Instructions for the task:
Print exactly what the entries say, line by line, from the first line down to the one with "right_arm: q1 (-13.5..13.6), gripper", inclusive.

Data provided:
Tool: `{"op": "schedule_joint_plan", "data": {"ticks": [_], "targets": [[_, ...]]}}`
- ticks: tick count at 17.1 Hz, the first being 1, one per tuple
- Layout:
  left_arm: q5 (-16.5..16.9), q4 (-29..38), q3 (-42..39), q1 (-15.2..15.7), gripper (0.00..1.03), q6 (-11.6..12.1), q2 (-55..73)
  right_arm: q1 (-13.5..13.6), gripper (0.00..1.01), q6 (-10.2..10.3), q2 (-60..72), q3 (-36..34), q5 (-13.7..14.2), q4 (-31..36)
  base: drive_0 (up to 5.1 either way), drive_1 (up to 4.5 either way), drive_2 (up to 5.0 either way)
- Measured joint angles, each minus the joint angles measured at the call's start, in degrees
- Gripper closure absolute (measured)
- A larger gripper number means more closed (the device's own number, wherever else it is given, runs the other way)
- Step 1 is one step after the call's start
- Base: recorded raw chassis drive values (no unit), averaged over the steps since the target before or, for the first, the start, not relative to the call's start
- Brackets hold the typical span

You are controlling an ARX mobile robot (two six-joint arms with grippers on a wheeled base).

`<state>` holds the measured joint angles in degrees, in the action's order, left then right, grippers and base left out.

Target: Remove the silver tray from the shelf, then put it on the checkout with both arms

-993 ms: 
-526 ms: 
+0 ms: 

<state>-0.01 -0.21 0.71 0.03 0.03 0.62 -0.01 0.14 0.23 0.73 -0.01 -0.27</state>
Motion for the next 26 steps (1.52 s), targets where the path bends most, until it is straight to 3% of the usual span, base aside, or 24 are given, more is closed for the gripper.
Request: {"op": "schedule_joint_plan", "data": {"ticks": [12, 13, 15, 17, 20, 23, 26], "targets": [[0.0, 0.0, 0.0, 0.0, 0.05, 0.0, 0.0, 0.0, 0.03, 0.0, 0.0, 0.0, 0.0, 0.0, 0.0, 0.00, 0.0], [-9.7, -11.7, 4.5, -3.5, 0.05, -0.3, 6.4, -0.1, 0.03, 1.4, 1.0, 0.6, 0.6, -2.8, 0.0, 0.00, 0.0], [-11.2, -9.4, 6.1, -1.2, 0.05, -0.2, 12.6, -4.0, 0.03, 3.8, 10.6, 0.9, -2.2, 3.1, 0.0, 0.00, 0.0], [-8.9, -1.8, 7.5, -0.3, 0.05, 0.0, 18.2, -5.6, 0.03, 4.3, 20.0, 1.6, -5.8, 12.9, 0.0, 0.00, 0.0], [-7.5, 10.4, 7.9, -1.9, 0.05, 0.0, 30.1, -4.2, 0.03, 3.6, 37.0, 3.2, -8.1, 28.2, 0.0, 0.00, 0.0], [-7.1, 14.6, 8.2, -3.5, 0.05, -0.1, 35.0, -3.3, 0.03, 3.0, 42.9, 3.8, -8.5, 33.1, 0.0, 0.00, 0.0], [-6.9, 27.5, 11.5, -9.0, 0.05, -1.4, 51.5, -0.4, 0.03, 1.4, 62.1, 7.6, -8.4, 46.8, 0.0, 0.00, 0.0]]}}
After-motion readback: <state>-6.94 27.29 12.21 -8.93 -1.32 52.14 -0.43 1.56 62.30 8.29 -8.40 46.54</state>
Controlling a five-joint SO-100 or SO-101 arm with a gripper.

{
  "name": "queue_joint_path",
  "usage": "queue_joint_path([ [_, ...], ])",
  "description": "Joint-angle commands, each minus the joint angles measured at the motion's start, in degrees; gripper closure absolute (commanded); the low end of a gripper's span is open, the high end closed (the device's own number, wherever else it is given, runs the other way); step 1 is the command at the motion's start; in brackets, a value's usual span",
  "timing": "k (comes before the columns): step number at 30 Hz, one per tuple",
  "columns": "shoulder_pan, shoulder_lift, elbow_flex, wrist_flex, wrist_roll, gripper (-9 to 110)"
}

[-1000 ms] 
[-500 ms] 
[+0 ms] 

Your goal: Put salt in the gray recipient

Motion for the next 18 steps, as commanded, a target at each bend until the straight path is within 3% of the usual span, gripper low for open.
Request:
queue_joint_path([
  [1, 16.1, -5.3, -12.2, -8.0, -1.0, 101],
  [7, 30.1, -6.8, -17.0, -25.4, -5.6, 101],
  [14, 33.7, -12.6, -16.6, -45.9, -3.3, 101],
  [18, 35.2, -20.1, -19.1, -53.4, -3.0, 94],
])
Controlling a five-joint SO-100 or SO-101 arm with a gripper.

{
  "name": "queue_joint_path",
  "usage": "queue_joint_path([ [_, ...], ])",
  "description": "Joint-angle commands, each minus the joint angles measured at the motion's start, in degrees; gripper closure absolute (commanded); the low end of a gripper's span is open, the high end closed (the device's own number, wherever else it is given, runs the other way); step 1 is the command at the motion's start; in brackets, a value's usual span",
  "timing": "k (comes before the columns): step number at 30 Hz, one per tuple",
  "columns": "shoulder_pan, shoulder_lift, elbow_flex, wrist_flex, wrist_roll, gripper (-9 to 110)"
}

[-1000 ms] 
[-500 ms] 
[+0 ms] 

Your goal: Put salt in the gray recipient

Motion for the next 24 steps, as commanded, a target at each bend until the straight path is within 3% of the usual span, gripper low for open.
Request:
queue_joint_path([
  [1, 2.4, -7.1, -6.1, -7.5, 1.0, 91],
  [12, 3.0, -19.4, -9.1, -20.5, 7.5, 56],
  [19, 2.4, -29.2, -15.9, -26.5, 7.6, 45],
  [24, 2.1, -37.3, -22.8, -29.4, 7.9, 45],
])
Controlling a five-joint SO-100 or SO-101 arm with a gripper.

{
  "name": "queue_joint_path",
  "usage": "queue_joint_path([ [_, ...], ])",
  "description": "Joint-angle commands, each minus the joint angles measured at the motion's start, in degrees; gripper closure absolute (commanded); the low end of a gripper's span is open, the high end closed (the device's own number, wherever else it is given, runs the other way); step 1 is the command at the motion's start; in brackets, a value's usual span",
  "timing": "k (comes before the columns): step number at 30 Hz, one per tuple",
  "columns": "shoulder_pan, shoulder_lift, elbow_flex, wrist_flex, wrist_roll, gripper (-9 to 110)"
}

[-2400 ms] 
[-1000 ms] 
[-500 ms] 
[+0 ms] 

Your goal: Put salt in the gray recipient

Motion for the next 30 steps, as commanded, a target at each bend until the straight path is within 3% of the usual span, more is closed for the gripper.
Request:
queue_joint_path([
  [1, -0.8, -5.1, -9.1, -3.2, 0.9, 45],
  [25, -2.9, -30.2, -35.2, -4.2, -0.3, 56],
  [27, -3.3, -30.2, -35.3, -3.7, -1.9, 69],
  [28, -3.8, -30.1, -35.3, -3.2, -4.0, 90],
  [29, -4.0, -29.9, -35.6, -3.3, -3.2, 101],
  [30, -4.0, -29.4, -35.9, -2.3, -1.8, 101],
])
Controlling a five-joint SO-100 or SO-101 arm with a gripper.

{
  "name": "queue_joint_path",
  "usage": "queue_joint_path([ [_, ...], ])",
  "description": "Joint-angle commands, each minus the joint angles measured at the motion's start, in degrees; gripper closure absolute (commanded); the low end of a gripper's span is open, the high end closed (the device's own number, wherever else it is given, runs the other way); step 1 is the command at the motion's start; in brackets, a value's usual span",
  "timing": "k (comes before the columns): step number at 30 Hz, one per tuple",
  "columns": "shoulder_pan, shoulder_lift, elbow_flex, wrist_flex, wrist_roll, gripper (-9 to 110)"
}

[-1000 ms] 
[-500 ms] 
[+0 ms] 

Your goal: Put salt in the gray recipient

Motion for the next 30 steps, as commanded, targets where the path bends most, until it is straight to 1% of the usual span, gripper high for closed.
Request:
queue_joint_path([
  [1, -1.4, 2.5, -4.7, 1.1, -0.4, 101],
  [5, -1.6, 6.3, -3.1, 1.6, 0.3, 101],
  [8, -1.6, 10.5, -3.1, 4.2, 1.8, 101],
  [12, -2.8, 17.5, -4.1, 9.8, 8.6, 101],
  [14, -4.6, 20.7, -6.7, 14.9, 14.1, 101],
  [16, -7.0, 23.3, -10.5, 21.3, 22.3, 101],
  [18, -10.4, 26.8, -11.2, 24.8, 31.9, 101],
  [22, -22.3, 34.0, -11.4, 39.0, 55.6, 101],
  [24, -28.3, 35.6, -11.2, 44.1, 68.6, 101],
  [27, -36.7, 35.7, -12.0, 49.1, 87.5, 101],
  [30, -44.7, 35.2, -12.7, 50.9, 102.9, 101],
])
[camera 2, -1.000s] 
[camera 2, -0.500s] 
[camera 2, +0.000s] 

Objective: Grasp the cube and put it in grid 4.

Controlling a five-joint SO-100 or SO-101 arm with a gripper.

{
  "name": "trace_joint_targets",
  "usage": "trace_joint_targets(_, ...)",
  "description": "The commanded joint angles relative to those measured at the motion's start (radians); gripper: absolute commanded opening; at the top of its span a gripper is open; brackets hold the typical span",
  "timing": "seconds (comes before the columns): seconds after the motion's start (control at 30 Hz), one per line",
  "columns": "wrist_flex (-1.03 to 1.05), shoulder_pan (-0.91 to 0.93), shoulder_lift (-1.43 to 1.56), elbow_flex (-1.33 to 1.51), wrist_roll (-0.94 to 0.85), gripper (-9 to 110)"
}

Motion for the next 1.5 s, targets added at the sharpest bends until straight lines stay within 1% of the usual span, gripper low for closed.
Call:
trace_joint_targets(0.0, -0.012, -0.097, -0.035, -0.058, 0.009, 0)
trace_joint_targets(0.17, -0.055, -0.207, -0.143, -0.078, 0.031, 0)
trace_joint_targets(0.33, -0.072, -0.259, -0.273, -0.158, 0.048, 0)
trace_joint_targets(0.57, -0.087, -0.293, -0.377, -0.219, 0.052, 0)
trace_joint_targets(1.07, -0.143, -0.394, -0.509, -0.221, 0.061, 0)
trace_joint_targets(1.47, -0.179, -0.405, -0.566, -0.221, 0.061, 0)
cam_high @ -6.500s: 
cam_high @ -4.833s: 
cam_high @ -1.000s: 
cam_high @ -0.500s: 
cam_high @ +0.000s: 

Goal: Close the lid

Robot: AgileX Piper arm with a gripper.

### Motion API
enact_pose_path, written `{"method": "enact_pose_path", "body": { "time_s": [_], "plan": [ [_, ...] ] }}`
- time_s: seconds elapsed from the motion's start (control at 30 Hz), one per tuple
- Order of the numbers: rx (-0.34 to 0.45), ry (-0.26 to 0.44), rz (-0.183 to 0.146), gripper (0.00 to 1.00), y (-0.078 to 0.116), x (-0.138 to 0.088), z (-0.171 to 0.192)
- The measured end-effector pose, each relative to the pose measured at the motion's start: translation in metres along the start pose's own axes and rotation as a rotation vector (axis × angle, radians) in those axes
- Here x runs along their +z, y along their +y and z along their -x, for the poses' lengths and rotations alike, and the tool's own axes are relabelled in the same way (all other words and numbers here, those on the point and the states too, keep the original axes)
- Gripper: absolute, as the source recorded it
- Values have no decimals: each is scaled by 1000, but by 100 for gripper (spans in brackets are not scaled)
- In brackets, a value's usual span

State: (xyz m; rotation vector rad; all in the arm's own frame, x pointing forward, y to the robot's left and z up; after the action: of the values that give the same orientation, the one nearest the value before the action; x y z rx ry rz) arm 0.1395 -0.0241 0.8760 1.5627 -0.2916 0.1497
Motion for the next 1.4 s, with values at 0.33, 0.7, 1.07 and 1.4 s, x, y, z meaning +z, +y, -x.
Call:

Solution below:
Tool: `{"op": "schedule_joint_plan", "data": {"ticks": [_], "targets": [[_, ...]]}}`
- ticks: tick count at 17.1 Hz, the first being 1, one per tuple
- Layout:
  left_arm: q5 (-16.5..16.9), q4 (-29..38), q3 (-42..39), q1 (-15.2..15.7), gripper (0.00..1.03), q6 (-11.6..12.1), q2 (-55..73)
  right_arm: q1 (-13.5..13.6), gripper (0.00..1.01), q6 (-10.2..10.3), q2 (-60..72), q3 (-36..34), q5 (-13.7..14.2), q4 (-31..36)

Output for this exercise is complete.